Re: your mail

rst@ai.mit.edu (Robert S. Thau)
From: rst@ai.mit.edu (Robert S. Thau)
Date: Wed, 29 Dec 93 13:54:53 EST
Message-id: <9312291854.AA03807@volterra>
To: Charles Henrich <henrich@rs560.cl.msu.edu>
Subject: Re: your mail
Cc: www-talk@www0.cern.ch
Content-Length: 10652
Charles Henrich writes ...

> In fact using the ';' to determine if a script was would disallow most of
> what Im doing.  I use the inlined include facility of NCSA's server
> extensivly.  I want the server to return
> 
> http://host/path/document
> 
> And then the document calls an inlined include which can then decipher
> the ';' attributes, making all sorts of interesting things possible.
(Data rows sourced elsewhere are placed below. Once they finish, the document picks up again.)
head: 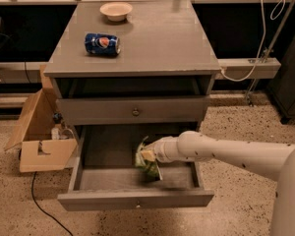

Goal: Place green jalapeno chip bag into middle drawer

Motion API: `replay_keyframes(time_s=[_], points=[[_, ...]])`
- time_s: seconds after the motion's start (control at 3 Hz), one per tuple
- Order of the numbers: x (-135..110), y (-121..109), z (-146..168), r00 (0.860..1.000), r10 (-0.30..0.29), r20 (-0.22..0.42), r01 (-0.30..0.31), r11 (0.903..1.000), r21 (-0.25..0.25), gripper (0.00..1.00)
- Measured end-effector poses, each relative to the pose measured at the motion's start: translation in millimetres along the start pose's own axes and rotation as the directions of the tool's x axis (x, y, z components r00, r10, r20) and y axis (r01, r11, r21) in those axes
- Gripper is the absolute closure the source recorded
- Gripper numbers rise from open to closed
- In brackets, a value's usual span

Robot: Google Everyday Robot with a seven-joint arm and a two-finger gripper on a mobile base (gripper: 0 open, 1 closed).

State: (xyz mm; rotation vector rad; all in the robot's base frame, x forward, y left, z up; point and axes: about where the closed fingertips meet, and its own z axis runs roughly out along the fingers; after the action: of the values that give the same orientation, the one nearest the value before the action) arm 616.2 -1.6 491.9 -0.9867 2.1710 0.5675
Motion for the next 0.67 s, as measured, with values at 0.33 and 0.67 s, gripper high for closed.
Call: replay_keyframes(time_s=[0.33, 0.67], points=[[0.0, 0.0, 0.0, 1.000, 0.000, 0.000, 0.000, 1.0000, 0.000, 0.05], [2.1, 1.3, -8.2, 1.000, 0.001, 0.026, -0.001, 1.0000, -0.007, 0.00]])
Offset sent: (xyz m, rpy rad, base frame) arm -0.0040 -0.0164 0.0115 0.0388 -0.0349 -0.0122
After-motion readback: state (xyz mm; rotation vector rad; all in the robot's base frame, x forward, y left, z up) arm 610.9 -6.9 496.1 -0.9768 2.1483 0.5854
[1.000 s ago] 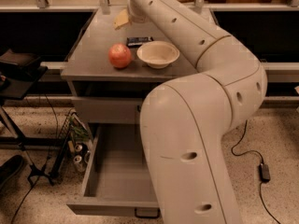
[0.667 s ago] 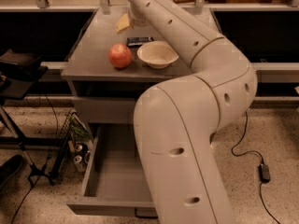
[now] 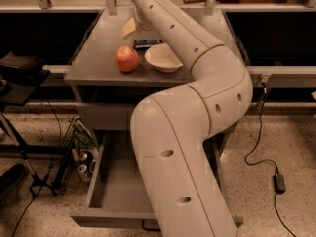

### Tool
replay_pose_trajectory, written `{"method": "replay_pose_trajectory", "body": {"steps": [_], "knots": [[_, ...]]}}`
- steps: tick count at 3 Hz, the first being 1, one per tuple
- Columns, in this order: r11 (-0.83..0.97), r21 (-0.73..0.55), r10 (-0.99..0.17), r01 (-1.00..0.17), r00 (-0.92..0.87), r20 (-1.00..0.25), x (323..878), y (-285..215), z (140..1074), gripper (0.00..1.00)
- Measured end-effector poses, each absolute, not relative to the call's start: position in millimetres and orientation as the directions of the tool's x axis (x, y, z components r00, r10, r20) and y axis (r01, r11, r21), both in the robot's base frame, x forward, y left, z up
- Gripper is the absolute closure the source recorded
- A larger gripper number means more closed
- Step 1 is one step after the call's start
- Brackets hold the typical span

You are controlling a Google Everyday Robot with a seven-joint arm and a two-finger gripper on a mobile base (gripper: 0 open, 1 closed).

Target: Place rxbar blueberry into middle drawer

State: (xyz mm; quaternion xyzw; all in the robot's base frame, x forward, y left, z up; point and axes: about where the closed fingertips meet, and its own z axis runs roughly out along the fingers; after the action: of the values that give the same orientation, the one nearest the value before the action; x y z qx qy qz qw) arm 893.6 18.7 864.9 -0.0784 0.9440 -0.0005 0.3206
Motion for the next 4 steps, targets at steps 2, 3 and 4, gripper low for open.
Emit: {"method": "replay_pose_trajectory", "body": {"steps": [2, 3, 4], "knots": [[0.994, -0.027, -0.102, -0.106, -0.821, -0.561, 899.9, 28.7, 836.0, 0.0], [0.997, -0.012, -0.072, -0.078, -0.834, -0.547, 903.1, 26.0, 821.2, 0.0], [0.998, -0.004, -0.052, -0.06, -0.831, -0.554, 909.3, 18.7, 814.0, 0.0]]}}
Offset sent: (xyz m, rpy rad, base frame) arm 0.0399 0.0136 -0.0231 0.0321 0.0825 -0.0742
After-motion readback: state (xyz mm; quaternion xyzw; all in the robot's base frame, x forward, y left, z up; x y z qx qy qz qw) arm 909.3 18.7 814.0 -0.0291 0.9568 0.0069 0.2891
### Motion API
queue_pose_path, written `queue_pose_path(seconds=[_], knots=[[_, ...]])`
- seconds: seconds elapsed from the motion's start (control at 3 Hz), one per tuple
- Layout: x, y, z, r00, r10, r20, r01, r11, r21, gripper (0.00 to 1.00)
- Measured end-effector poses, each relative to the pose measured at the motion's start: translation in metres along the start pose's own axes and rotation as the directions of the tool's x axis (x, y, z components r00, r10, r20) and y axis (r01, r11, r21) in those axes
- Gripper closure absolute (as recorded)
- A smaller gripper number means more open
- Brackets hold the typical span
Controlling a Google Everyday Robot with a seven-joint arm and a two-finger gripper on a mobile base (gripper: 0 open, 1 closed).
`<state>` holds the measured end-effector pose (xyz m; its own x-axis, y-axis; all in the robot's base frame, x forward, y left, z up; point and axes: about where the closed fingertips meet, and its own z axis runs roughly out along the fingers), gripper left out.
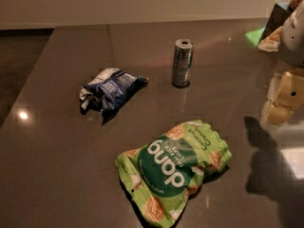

Hmmm... You have a point.  Still, scripts run from NCSA's server includes
don't actually get the CGI variables set yet.  Even if they did, it
wouldn't be too hard to make the current PATH_INFO mechanism do the job ---
when presented with

  GET /path/document/parameter/and-another-one

the server would find the prefix which refers to an actual file (i.e.
'/translated-path/document'), and leave the rest as PATH_INFO for potential
includes.  This leaves aside the question of efficiency, of course, to
which I'll return.

As a side note --- there are other ways to skin the same cat.  For
instance, on my server as currently configured, I can create a script
called 'document' which looks like this:

 #! /usr/local/bin/perl

 print<<EOF;
 <title> blah blah blah </title>
 ...
 EOF

 &play_with ($ENV{'PATH_INFO"});

 print<<EOF;
 <H1>More grunge here</H1>
 <H2>Nirvana in Buddhist thought as related to Christian Eschatology</H2>
 gubbish gubbish gubbish...
 EOF

Retrievals on http://host/path/document/params/here would then do what you
want.  This is arguably a little more awkward than server includes; it may
be more or less efficient (certainly less efficient if the includes simply
include other ordinary files; probably more efficient if there are several
includes which fork off child processes whose work could have been done by
the single perl script, without further process spawning).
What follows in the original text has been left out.